Linearity, transitivity and ordinal ranks

Linearity with h.index()

The function h.index() allows calculating the linearity indices $h$ and $h'$ [@appleby1983; @devries1995][^bb]. The significance test as described by @devries1995 is also included. In order to get it to work, you need to extract a matrix from your eloobject (see creatematrix).

[^bb]: As noted above for steepness, also $h$ and $h'$ are affected by the number unknown relationships [@shizuka2015, @neumann2018a].
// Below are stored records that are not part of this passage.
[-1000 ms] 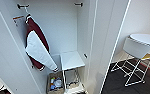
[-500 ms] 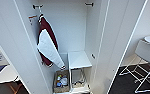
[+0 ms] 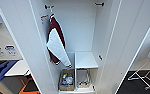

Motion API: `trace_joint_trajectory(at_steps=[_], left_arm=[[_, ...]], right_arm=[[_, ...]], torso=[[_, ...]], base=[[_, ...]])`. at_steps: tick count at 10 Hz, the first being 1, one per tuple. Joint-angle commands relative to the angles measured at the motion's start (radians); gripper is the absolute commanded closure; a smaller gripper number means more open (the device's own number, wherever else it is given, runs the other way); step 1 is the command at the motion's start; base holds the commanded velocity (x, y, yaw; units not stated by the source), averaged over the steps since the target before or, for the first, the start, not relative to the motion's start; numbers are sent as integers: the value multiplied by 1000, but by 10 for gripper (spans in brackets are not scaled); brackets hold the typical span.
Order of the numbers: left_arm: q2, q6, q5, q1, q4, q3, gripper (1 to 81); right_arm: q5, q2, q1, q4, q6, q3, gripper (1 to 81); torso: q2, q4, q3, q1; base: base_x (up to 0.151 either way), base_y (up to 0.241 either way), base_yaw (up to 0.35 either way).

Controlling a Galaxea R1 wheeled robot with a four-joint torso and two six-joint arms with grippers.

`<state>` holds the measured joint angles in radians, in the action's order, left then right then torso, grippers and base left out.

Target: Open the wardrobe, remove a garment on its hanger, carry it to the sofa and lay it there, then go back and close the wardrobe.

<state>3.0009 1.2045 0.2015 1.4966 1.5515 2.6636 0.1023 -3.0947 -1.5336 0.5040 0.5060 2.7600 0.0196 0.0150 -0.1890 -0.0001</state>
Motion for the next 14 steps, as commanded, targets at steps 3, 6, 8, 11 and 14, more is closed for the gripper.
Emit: trace_joint_trajectory(at_steps=[3, 6, 8, 11, 14], left_arm=[[1, -5, -28, -23, 13, -5, 10], [3, -3, -27, -22, 13, -5, 10], [7, 0, -28, -18, 10, -5, 10], [6, 1, -28, -19, 10, -5, 10], [6, 1, -28, -19, 6, -5, 10]], right_arm=[[-52, -6, 25, 4, -3, -2, 10], [-52, -6, 22, 4, -3, -2, 10], [-52, -6, 22, 2, -3, -2, 10], [-52, -6, 25, 4, -3, -2, 10], [-52, -8, 25, 2, -3, -4, 10]], torso=[[0, 0, 0, 0], [0, 0, 0, 0], [0, 0, 0, 0], [0, 0, 0, 0], [0, 0, 0, 0]], base=[[0, 0, 139], [-27, -28, 0], [0, 0, 0], [0, 0, 0], [57, 0, 0]])
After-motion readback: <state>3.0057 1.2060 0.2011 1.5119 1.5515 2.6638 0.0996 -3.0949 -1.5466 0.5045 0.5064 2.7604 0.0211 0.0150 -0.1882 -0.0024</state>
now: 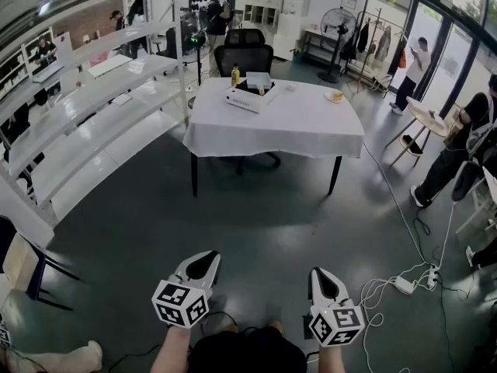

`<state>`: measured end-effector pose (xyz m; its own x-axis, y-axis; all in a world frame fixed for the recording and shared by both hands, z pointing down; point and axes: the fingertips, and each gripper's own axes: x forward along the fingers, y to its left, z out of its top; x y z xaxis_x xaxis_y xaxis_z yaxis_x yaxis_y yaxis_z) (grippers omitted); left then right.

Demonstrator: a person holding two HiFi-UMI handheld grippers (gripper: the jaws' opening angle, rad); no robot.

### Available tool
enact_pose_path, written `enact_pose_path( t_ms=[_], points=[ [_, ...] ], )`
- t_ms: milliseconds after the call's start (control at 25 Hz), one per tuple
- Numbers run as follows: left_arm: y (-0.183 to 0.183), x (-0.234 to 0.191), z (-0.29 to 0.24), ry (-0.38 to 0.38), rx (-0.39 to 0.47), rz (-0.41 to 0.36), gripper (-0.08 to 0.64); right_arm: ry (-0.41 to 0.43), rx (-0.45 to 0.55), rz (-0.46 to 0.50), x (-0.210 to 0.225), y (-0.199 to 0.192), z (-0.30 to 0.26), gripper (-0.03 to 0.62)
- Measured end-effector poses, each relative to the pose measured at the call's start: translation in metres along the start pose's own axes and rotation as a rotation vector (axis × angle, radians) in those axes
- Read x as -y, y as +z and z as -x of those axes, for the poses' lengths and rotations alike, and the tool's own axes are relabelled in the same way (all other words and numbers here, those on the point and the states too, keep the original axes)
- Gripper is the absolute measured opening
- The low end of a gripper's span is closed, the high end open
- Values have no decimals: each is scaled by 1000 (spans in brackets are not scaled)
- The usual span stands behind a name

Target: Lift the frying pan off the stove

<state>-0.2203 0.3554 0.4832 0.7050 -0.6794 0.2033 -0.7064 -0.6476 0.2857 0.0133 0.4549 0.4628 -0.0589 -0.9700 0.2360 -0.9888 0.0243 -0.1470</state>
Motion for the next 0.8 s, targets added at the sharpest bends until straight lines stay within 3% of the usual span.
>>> enact_pose_path(
  t_ms=[520,800],
  points=[
    [-11,-10,12,-42,-28,-16,80,-29,20,-7,-29,-16,-7,5],
    [3,-13,15,-64,6,-46,81,-12,4,1,-42,-20,-16,5]
  ],
)
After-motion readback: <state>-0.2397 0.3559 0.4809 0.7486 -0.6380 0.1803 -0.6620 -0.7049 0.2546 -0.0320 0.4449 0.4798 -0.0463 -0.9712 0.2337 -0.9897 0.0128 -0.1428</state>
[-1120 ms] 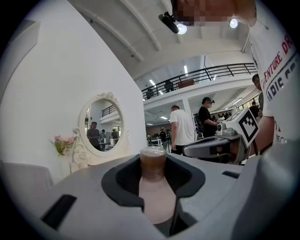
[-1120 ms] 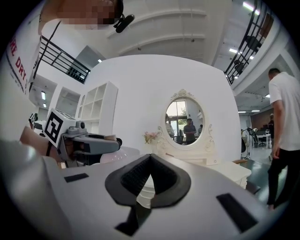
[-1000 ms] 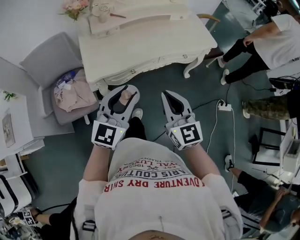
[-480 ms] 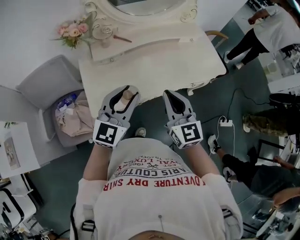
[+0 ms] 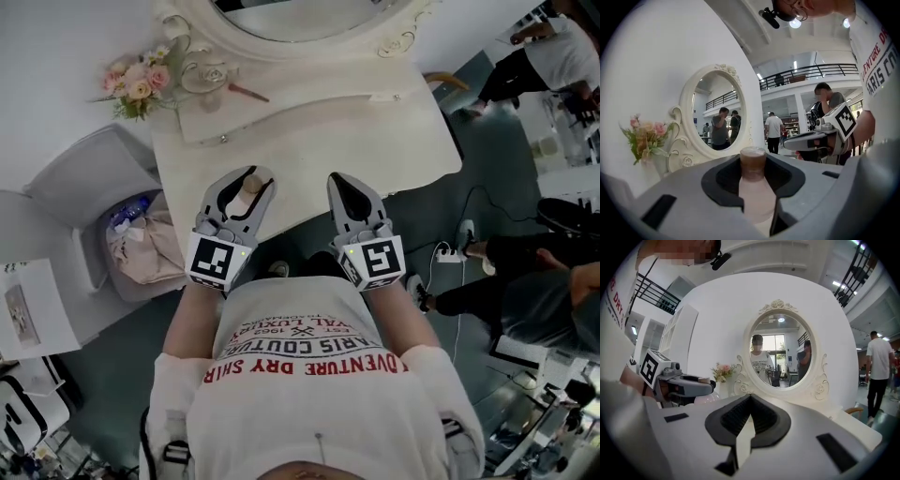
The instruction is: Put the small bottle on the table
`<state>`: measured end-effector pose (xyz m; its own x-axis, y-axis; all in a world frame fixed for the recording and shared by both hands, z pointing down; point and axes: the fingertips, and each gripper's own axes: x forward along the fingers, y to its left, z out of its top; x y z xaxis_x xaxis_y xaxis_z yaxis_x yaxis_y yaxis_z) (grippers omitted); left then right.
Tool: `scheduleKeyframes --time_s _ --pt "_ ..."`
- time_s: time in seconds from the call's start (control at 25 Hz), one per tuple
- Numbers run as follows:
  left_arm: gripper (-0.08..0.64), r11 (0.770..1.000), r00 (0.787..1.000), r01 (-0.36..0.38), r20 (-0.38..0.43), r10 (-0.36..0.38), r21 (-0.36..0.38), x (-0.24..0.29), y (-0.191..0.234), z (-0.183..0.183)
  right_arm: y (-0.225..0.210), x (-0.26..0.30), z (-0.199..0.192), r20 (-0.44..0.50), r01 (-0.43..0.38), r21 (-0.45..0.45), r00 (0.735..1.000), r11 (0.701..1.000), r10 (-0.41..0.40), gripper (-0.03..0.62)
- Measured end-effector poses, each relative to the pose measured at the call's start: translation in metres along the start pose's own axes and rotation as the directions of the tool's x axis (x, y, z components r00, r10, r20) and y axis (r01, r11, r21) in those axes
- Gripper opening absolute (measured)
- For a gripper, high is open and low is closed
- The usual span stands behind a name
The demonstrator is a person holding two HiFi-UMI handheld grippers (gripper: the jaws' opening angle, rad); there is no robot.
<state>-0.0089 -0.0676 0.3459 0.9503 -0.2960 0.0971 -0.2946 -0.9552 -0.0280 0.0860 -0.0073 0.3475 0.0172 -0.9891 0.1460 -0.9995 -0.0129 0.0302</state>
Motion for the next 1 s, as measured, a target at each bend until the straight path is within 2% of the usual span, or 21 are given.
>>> scheduleKeyframes --time_s 0.16,0.4,0.6,0.8,1.0 --pt "0.141 0.999 0.998 -0.050 -0.043 0.049 -0.013 0.020 0.015 -0.018 -0.015 0.027 -0.004 -0.004 -0.055 -0.003 0.998 0.998 0.055 0.000" --pt "0.141 0.986 0.984 -0.161 -0.089 0.157 -0.037 0.048 0.030 -0.038 -0.034 0.068 -0.016 -0.025 -0.204 -0.006 0.979 0.979 0.204 0.000" --pt "0.141 0.965 0.960 -0.260 -0.114 0.255 -0.036 0.072 0.047 -0.060 -0.051 0.106 -0.026 -0.035 -0.312 -0.018 0.950 0.950 0.311 0.000" --pt "0.141 0.931 0.921 -0.363 -0.169 0.352 -0.045 0.089 0.058 -0.094 -0.060 0.138 -0.046 -0.058 -0.410 -0.041 0.911 0.911 0.408 0.000" --pt "0.141 0.899 0.888 -0.432 -0.207 0.410 -0.075 0.102 0.065 -0.135 -0.064 0.163 -0.074 -0.092 -0.486 -0.036 0.872 0.873 0.481 0.000"
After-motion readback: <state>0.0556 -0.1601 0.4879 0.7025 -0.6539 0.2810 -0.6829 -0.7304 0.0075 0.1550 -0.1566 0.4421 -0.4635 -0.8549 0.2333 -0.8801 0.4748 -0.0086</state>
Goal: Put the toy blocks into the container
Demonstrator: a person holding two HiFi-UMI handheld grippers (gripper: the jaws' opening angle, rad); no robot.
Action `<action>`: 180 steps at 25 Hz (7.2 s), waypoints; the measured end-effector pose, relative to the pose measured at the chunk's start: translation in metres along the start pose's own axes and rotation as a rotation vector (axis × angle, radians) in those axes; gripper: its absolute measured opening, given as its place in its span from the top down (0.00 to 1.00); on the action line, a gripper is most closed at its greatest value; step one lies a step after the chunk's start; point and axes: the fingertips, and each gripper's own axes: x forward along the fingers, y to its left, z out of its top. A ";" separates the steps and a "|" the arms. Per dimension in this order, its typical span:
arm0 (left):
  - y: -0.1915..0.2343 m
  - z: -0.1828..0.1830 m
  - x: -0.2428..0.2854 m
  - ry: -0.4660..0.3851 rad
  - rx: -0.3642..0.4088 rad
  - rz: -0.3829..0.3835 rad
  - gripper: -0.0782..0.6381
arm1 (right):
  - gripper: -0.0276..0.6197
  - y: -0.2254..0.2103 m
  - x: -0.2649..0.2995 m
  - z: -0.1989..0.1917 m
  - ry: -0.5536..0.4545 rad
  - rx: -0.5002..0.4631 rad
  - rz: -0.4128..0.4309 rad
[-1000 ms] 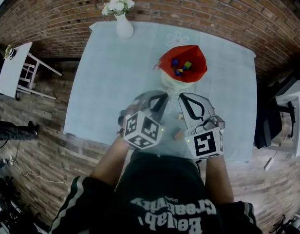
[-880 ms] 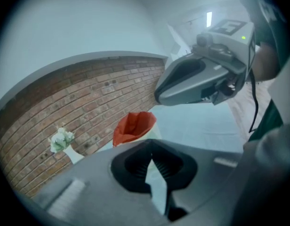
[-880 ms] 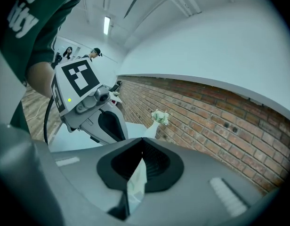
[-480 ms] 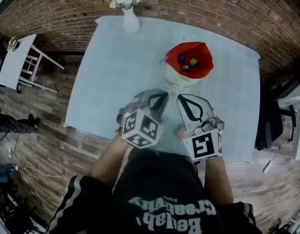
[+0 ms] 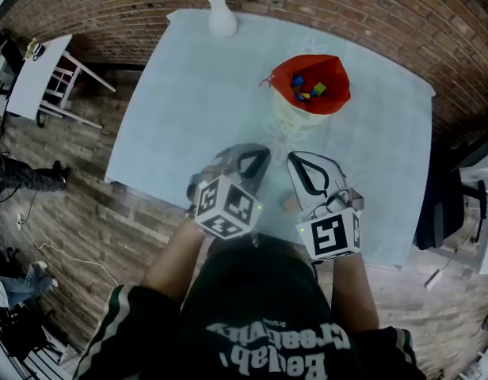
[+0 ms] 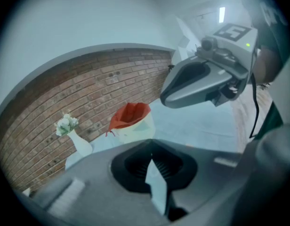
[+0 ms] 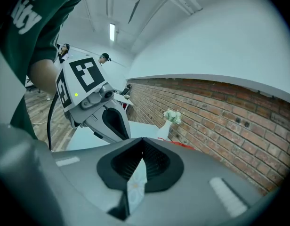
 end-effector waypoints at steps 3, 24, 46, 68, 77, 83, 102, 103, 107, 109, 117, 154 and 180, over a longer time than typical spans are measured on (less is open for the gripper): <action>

mat <- creatematrix(winners = adv$winner, losers = adv$loser)
h.index(mat, loops = 1000)

Or you can use a matrix directly, as with the matrix of seven bonobos that is included in this package (data from @devries2006).

data(bonobos)
h.index(bonobos, loops = 1000)

Triangle transitivity (transitivity())

@shizuka2012 suggested an alternative measure to quantify the degree of linearity in dominance networks.

data(devries98)
set.seed(123)
transitivity(devries98, runs = 1000)
data(adv)
mat <- creatematrix(winners = adv$winner, losers = adv$loser)
set.seed(123)
transitivity(mat, runs = 1000)

Linear hierarchy with the I&SI algorithm (ISI()) {#sec:ISI}

It is also possible to order the individuals in a matrix according to a linear hierarchy [@appleby1983; @devries1995; @devries1998]. This is implemented in the function ISI() that re-orders the matrix according to the I\&SI algorithm suggested by @devries1998). Strictly speaking, applying this algorithm is only justified if there is linearity in the matrix in the first place. This can be tested with h.index() function (see above). For illustration, I also present an example for a non-linear hierarchy. Note that the application of the I\&SI method does not necessarily result in a unique solution. This is likely related to the assumption that actually the matrix has to be linear. In other words, we can apply the I\&SI algorithm to any matrix, but whether this reflects a linear ordering depends on whether there actually is such a linear order in the first place. Let's start with de Vries' [-@devries1998] example, which can be ordered linearly according to de Vries' randomization test [@devries1995].

data(devries98)
set.seed(123)
h.index(devries98)
ISI(devries98)

Now let's look at an example for which the linearity assumption is not met. Incidentally, these data come from the Elo-rating example given by @albers2001.\footnote{Remember, this is exactly the point of Elo-rating, i.e. it does not assume a linear order across the entire time period, but rather handles temporal changes and assigns individual scores, not ranks.} We first bring the sequence into matrix form, then test for linearity and run the ISI() function. Note that here we get three possible orderings that equally well fit a linear hierarchy (though that linear ranking is actually not justified). All three possibilities contain one inconsistency with a strength of 2.

data(adv)
mat <- creatematrix(winners = adv$winner, losers = adv$loser)
h.index(mat)
set.seed(123)
res <- ISI(mat)

With ISIranks() we can have the actual ranks returned in a more readable format. The actual sorting (either by ID or average rank) can be controlled via sortbyID=. The results here indicate that four individuals had the same rank assigned in each of the three rankings (a, b, c and d). Three others held different ranks in each of the three possible solutions (e, f and g).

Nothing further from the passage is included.